**What needs to be done:**
Below are some records; reproduce them exactly.

**Source data:**
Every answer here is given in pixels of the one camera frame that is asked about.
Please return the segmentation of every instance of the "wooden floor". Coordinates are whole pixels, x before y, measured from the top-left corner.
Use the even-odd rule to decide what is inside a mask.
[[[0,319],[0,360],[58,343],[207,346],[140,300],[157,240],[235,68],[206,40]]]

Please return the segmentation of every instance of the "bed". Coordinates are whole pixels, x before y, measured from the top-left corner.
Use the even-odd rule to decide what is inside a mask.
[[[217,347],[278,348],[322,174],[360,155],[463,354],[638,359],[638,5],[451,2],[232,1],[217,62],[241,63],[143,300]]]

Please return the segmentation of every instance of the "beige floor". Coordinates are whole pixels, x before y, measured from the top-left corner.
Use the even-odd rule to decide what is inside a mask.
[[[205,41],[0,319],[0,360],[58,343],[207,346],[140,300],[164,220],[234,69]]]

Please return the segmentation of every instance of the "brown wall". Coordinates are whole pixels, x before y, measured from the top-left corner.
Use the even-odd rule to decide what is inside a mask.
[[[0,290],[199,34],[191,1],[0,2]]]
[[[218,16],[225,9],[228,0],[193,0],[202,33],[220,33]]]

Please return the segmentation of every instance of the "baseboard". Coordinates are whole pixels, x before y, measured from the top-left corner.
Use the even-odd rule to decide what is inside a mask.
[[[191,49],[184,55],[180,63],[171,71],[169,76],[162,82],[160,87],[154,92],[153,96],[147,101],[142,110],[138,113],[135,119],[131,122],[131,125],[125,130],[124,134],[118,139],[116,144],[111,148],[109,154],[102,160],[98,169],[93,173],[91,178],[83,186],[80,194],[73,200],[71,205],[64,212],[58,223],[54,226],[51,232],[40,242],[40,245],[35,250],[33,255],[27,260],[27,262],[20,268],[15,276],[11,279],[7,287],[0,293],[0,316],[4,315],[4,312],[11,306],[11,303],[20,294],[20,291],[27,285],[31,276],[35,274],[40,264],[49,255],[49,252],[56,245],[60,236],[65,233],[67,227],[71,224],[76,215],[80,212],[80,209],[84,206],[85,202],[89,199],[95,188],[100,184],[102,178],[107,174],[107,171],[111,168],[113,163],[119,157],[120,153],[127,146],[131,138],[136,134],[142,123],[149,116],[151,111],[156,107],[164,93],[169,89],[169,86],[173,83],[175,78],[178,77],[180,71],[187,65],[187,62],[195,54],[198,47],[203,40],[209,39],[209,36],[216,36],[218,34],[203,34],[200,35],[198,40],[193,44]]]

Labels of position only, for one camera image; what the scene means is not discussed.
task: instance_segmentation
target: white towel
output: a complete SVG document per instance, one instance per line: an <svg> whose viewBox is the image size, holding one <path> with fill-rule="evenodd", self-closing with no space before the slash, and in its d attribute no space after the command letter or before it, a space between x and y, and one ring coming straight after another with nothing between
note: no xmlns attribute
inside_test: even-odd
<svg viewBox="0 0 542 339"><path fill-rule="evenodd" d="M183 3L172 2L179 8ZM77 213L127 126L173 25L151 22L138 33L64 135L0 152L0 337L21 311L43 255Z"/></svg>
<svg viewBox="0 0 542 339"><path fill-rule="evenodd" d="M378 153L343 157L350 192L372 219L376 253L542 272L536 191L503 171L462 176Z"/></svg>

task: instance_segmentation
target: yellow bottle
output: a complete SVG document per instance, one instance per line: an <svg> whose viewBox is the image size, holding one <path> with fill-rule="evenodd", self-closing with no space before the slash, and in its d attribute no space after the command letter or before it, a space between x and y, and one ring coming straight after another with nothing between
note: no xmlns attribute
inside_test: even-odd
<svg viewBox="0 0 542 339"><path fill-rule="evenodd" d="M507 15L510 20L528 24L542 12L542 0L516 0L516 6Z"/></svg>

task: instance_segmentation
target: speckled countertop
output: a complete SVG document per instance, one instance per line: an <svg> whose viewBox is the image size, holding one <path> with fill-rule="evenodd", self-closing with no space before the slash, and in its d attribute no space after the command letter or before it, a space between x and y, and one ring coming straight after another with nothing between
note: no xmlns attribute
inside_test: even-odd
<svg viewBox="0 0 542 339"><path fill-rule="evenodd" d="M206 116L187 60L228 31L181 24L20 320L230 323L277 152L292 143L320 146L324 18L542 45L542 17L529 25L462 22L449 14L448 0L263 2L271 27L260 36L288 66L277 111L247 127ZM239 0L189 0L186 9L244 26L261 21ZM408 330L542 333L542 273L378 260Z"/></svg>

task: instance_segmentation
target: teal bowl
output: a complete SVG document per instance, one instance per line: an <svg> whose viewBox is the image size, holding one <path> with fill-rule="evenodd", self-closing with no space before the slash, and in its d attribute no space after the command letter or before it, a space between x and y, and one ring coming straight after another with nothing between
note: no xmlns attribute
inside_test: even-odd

**Answer for this exercise:**
Every answer here is given in pixels of the one camera frame that is asked about.
Please return the segmentation of every instance of the "wooden floor". Coordinates are whole pixels, x before y, measured from the top-left corner.
Use the even-odd rule to decide what is inside a mask.
[[[0,319],[0,360],[58,343],[207,346],[140,300],[157,240],[235,68],[206,40]]]

Please return the segmentation of every instance of the "bed". Coordinates are whole pixels, x before y, measured from the top-left corner.
Use the even-odd rule to decide what is inside a mask.
[[[217,347],[278,348],[322,174],[360,155],[463,354],[638,359],[638,5],[451,2],[232,1],[217,62],[241,63],[143,300]]]

Please return the segmentation of every instance of the "beige floor". Coordinates are whole pixels, x before y, measured from the top-left corner.
Use the even-odd rule to decide what is inside a mask.
[[[205,41],[0,319],[0,360],[58,343],[207,346],[140,300],[164,220],[234,69]]]

Please return the segmentation of every instance of the "brown wall". Coordinates are whole pixels, x before y, measured from the top-left corner.
Use the even-odd rule to decide what is inside a mask.
[[[0,290],[199,34],[191,1],[0,2]]]
[[[218,16],[225,9],[228,0],[193,0],[202,33],[220,33]]]

Please return the segmentation of every instance of the "baseboard". Coordinates are whole pixels, x before y, measured from the top-left corner.
Use the even-odd rule to decide what is inside a mask.
[[[191,49],[184,55],[180,63],[171,71],[169,76],[162,82],[160,87],[154,92],[153,96],[147,101],[142,110],[138,113],[135,119],[131,122],[131,125],[125,130],[124,134],[118,139],[116,144],[111,148],[109,154],[102,160],[98,169],[93,173],[91,178],[83,186],[80,194],[73,200],[71,205],[64,212],[58,223],[54,226],[51,232],[40,242],[40,245],[35,250],[33,255],[27,260],[27,262],[20,268],[15,276],[11,279],[7,287],[0,293],[0,316],[4,315],[4,312],[11,306],[11,303],[20,294],[20,291],[27,285],[31,276],[35,274],[40,264],[49,255],[49,252],[56,245],[60,236],[65,233],[67,227],[71,224],[76,215],[80,212],[80,209],[84,206],[85,202],[89,199],[95,188],[100,184],[102,178],[107,174],[107,171],[111,168],[113,163],[119,157],[120,153],[127,146],[131,138],[136,134],[142,123],[149,116],[151,111],[156,107],[164,93],[169,89],[169,86],[173,83],[175,78],[178,77],[180,71],[187,65],[187,62],[195,54],[198,47],[203,40],[209,39],[209,36],[216,36],[218,34],[203,34],[200,35],[198,40],[193,44]]]

Labels of position only, for one camera image; what the scene means is not discussed.
task: instance_segmentation
target: white towel
output: a complete SVG document per instance, one instance per line: an <svg> whose viewBox is the image size, holding one <path> with fill-rule="evenodd", self-closing with no space before the slash, and in its d attribute no space after the command letter or before it, a space between x and y, and one ring coming straight after another with nothing between
note: no xmlns attribute
inside_test: even-odd
<svg viewBox="0 0 542 339"><path fill-rule="evenodd" d="M183 3L172 2L179 8ZM77 213L127 126L173 25L151 22L138 33L64 135L0 152L0 337L21 311L43 255Z"/></svg>
<svg viewBox="0 0 542 339"><path fill-rule="evenodd" d="M378 153L343 157L350 192L372 219L376 253L542 272L536 191L503 171L462 176Z"/></svg>

task: instance_segmentation
target: yellow bottle
output: a complete SVG document per instance, one instance per line: an <svg> whose viewBox is the image size, holding one <path> with fill-rule="evenodd", self-closing with no space before the slash, and in its d attribute no space after the command letter or before it, a space between x and y, and one ring coming straight after another with nothing between
note: no xmlns attribute
inside_test: even-odd
<svg viewBox="0 0 542 339"><path fill-rule="evenodd" d="M507 15L510 20L528 24L542 12L542 0L516 0L516 6Z"/></svg>

task: instance_segmentation
target: speckled countertop
output: a complete SVG document per instance, one instance per line: an <svg> whose viewBox is the image size, holding one <path> with fill-rule="evenodd", self-closing with no space before the slash, and in its d attribute no space after the command letter or before it, a space between x and y, and one ring coming straight after another with nothing between
note: no xmlns attribute
inside_test: even-odd
<svg viewBox="0 0 542 339"><path fill-rule="evenodd" d="M206 116L187 60L228 31L181 24L20 320L230 323L277 152L292 143L320 146L324 18L542 45L542 17L529 25L462 22L449 14L448 0L263 2L271 27L260 36L288 66L277 111L247 127ZM239 0L189 0L186 9L244 26L261 21ZM408 330L542 333L542 273L378 260Z"/></svg>

task: instance_segmentation
target: teal bowl
output: a complete SVG document per instance, one instance per line: an <svg> whose viewBox is the image size, holding one <path> with fill-rule="evenodd", self-closing with no space before the slash, and in its d attribute no space after the command letter or before it, a space between x and y, and one ring coming straight after another with nothing between
note: no xmlns attribute
inside_test: even-odd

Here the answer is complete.